Work instruction:
Exactly reproduce the lines from the line containing "Target: white floor" to the end of the data below, inclusive, and nothing else.

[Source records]
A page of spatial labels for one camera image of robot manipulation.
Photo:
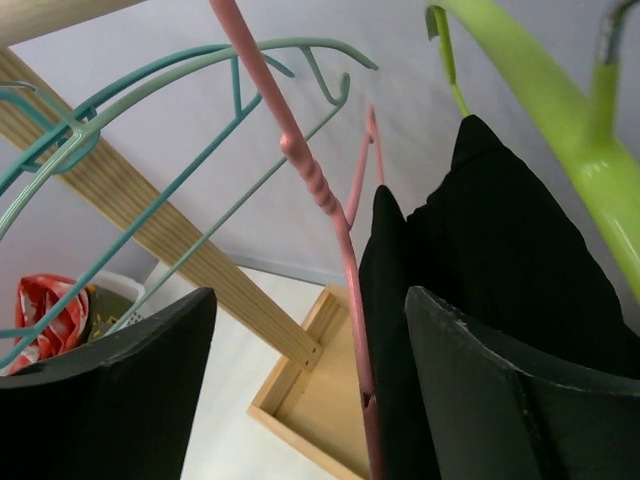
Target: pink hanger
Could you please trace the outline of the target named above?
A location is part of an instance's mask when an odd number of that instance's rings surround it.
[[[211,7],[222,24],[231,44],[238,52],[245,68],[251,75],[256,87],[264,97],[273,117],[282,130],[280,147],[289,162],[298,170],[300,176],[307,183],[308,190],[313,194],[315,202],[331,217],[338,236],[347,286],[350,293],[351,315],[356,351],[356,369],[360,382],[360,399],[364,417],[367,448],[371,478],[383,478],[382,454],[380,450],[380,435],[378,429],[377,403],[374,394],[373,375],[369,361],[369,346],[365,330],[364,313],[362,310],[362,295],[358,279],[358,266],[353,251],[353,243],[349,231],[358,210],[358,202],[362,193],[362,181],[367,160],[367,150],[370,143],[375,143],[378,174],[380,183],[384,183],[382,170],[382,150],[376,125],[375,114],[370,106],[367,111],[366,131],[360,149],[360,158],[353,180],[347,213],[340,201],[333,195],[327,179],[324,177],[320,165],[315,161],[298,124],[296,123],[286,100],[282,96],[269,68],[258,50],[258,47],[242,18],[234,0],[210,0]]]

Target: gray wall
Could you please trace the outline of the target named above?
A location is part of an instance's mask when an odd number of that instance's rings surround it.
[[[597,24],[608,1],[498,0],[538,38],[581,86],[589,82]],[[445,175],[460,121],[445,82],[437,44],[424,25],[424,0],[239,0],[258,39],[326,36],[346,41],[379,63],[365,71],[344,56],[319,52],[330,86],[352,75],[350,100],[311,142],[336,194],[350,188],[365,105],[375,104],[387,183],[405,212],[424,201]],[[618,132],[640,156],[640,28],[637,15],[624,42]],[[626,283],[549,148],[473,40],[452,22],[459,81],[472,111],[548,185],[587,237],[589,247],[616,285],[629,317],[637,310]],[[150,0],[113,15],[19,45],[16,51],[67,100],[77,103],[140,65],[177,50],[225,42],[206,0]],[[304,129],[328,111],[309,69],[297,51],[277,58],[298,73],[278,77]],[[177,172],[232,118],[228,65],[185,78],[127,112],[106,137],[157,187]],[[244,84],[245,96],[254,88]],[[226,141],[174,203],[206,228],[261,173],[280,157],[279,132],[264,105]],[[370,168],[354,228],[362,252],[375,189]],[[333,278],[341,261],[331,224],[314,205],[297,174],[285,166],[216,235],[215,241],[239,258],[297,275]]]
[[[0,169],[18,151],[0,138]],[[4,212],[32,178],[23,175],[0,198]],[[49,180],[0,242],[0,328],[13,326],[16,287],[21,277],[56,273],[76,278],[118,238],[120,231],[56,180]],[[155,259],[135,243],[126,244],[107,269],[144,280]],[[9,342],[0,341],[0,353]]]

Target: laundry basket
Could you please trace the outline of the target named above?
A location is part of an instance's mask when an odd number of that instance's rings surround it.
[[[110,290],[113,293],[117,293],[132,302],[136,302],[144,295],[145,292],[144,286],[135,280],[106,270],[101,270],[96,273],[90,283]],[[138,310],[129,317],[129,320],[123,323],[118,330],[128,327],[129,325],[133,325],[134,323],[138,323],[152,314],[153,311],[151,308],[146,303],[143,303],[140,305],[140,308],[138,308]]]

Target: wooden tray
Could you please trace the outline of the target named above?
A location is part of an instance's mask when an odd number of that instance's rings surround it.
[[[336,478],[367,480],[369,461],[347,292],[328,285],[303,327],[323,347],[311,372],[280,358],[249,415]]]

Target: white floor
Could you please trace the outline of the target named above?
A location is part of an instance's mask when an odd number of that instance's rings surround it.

Answer space:
Target: white floor
Could you please trace the outline of the target named above?
A location is part of an instance's mask when an odd number of that instance's rings surround it.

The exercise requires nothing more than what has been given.